### [Problem]
For this exercise, repeat the listing below from its first line through the line containing "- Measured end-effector", exactly as written.

### [Data]
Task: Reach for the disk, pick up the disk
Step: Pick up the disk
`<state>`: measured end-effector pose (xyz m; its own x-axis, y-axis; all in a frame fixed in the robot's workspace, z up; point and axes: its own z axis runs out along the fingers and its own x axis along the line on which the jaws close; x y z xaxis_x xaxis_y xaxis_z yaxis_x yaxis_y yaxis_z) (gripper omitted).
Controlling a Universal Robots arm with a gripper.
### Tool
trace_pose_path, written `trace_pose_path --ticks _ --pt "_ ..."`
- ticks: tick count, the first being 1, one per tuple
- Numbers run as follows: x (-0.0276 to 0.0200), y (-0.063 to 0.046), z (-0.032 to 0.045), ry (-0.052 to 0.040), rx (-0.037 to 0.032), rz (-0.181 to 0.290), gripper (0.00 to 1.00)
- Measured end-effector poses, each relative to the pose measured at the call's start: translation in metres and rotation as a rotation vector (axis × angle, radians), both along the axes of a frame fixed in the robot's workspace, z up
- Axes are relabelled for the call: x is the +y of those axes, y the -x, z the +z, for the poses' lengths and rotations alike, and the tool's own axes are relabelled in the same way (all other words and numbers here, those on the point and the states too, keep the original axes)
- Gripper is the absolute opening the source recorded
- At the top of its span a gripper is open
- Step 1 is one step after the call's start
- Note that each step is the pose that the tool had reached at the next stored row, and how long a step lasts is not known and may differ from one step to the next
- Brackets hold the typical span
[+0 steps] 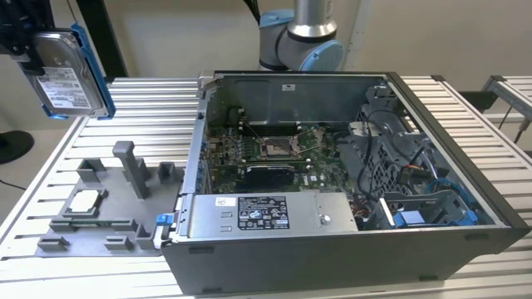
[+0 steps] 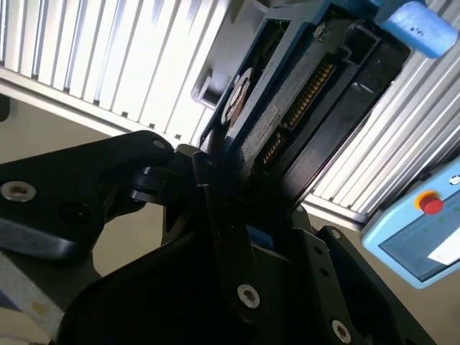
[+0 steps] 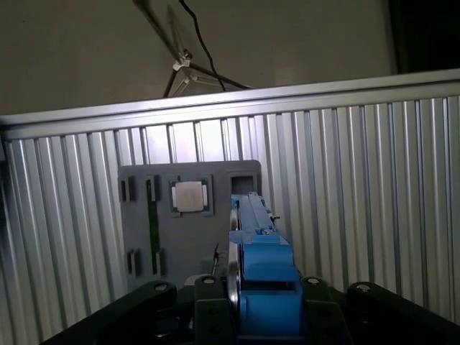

### [Solution for this exercise]
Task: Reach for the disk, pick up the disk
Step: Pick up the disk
`<state>`: measured end-effector pose (xyz m; its own x-axis, y-axis; all in a frame fixed in the robot's workspace, z up; point and axes: its own z axis runs out along the fingers and its own x axis along the line on which the jaws close; x y z xaxis_x xaxis_y xaxis_z yaxis_x yaxis_y yaxis_z) (gripper omitted).
Controlling a Universal Robots arm with a gripper.
### Tool
trace_pose_path, written `trace_pose_path --ticks _ --pt "_ ..."`
- ticks: tick count, the first being 1, one per tuple
- Numbers run as follows: x (-0.0276 to 0.0200), y (-0.063 to 0.046), z (-0.032 to 0.045), ry (-0.052 to 0.040), rx (-0.037 to 0.032), rz (-0.181 to 0.290), gripper (0.00 to 1.00)
- Measured end-effector poses, each relative to the pose measured at the call's start: translation in metres and rotation as a rotation vector (axis × angle, radians), both along the axes of a frame fixed in the robot's workspace, z up

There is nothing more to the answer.